> _PROBLEM TO SOLVE_: Copy each line of the following data that contains "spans".

====================

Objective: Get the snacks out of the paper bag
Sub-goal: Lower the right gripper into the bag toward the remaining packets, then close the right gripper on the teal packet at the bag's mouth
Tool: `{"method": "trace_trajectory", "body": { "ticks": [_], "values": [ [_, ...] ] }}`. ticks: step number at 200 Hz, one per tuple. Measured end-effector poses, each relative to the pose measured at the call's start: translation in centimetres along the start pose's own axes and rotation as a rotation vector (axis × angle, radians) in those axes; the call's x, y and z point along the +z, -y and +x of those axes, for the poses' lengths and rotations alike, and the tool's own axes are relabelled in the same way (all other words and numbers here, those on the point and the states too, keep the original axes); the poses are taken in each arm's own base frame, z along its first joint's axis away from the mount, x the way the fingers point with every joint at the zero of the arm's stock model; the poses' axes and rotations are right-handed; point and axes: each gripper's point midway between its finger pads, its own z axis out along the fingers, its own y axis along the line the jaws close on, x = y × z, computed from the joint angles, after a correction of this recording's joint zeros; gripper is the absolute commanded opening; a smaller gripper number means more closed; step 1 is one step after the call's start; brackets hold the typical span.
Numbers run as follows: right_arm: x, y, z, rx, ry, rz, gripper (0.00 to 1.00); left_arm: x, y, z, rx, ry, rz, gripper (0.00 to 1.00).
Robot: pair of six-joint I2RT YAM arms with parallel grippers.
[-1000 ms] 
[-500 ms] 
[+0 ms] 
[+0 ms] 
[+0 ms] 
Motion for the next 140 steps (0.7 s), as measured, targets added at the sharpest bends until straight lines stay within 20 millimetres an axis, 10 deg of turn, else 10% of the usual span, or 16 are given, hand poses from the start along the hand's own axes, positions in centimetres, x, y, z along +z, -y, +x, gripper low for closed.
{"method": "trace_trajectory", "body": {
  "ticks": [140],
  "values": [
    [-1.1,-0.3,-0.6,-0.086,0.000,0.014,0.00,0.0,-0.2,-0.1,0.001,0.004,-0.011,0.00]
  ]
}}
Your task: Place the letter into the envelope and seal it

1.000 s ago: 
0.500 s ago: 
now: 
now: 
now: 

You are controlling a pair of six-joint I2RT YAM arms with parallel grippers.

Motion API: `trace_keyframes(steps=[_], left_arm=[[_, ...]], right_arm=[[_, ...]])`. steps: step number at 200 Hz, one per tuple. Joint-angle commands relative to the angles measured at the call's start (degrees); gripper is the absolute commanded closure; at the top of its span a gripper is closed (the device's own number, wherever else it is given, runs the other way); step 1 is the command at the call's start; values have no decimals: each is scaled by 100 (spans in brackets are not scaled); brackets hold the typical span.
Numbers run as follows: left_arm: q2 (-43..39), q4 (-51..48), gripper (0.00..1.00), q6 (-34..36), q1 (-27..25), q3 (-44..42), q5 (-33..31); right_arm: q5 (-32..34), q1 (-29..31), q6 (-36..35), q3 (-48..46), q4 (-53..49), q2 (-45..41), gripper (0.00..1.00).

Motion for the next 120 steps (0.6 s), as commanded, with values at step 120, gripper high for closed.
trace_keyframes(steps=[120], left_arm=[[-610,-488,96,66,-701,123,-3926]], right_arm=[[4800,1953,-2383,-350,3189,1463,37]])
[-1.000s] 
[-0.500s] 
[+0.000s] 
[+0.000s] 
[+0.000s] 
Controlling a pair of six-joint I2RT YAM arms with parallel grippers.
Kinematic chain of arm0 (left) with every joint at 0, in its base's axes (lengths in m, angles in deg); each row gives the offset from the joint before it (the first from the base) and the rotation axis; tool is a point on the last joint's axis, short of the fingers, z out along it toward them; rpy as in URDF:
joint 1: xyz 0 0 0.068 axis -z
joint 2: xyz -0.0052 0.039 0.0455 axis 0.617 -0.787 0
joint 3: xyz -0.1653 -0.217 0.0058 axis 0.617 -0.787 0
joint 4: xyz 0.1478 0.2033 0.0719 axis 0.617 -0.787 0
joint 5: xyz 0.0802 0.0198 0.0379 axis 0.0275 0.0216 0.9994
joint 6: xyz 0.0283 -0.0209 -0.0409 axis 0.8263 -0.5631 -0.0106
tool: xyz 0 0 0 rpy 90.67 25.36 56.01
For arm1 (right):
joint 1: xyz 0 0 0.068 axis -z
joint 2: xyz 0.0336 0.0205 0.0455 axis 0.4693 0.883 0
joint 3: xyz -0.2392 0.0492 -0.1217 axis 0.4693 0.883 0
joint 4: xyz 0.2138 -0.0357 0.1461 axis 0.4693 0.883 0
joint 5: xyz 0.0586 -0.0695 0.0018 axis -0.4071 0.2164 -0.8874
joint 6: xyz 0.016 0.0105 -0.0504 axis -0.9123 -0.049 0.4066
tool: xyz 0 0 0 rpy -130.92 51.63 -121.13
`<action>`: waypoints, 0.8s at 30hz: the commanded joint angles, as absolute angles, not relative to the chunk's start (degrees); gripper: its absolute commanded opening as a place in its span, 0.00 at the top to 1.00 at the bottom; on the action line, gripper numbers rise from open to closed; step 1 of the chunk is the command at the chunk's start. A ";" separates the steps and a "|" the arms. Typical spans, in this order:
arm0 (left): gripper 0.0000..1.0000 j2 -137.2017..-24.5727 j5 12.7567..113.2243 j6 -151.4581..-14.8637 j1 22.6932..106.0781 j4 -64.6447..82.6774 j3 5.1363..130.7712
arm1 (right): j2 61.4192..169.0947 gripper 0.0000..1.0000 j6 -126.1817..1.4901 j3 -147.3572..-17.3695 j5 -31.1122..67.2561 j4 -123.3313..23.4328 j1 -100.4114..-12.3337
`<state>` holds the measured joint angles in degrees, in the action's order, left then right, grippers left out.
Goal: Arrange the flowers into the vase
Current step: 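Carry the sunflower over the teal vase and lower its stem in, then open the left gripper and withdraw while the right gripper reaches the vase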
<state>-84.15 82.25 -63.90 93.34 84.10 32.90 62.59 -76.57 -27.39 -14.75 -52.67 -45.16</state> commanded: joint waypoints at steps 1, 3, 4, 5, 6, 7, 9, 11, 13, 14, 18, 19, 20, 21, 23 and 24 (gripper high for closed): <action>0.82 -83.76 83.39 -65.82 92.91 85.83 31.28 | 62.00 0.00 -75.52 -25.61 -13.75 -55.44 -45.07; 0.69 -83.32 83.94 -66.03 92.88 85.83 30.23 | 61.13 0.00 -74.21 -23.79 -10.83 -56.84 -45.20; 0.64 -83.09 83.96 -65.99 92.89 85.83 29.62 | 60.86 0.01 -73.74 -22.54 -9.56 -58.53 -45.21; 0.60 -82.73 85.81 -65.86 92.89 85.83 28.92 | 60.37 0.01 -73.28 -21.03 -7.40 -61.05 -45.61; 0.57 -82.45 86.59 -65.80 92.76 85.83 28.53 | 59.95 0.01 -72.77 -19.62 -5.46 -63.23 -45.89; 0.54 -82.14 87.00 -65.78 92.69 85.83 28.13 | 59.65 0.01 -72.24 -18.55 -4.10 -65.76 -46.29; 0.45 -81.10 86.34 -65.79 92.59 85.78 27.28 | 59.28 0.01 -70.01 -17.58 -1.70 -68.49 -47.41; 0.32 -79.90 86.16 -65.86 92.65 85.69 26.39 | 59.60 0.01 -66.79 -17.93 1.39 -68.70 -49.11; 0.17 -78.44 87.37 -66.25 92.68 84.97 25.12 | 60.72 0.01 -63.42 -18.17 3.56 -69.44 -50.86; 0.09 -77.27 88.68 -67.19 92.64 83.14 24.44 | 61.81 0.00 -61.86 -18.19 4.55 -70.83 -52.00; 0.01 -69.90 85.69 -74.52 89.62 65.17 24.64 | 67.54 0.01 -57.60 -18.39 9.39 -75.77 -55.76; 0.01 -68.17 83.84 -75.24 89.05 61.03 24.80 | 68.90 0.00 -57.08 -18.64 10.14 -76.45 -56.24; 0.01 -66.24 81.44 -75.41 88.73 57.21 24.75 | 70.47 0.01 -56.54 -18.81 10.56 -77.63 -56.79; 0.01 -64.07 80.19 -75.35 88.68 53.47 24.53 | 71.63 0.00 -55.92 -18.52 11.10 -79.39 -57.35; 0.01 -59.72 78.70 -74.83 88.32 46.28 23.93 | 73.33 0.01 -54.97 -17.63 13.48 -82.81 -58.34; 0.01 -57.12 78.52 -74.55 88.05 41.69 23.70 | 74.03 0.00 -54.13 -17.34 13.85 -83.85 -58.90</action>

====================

> _RESPONSE AREA_:
Motion API: `trace_keyframes(steps=[_], left_arm=[[_, ...]], right_arm=[[_, ...]])`. steps: step number at 200 Hz, one per tuple. Joint-angle commands relative to the angles measured at the call's start (degrees); gripper is the absolute commanded closure; at the top of its span a gripper is closed (the device's own number, wherever else it is given, runs the other way); step 1 is the command at the call's start; values have no decimals: each is scaled by 100 (spans in brackets are not scaled); brackets hold the typical span.
`<action>`: waypoints, 0.8s at 30hz: the commanded joint angles, as absolute angles, not relative to the chunk's start (degrees); gripper: its absolute commanded opening as a place in its span, 0.00 at the top to 1.00 at the bottom; on the action line, gripper numbers rise from open to closed; step 1 of the chunk is the command at the chunk's start. A ";" separates the steps and a "|" the arms. Typical spans, in this order:

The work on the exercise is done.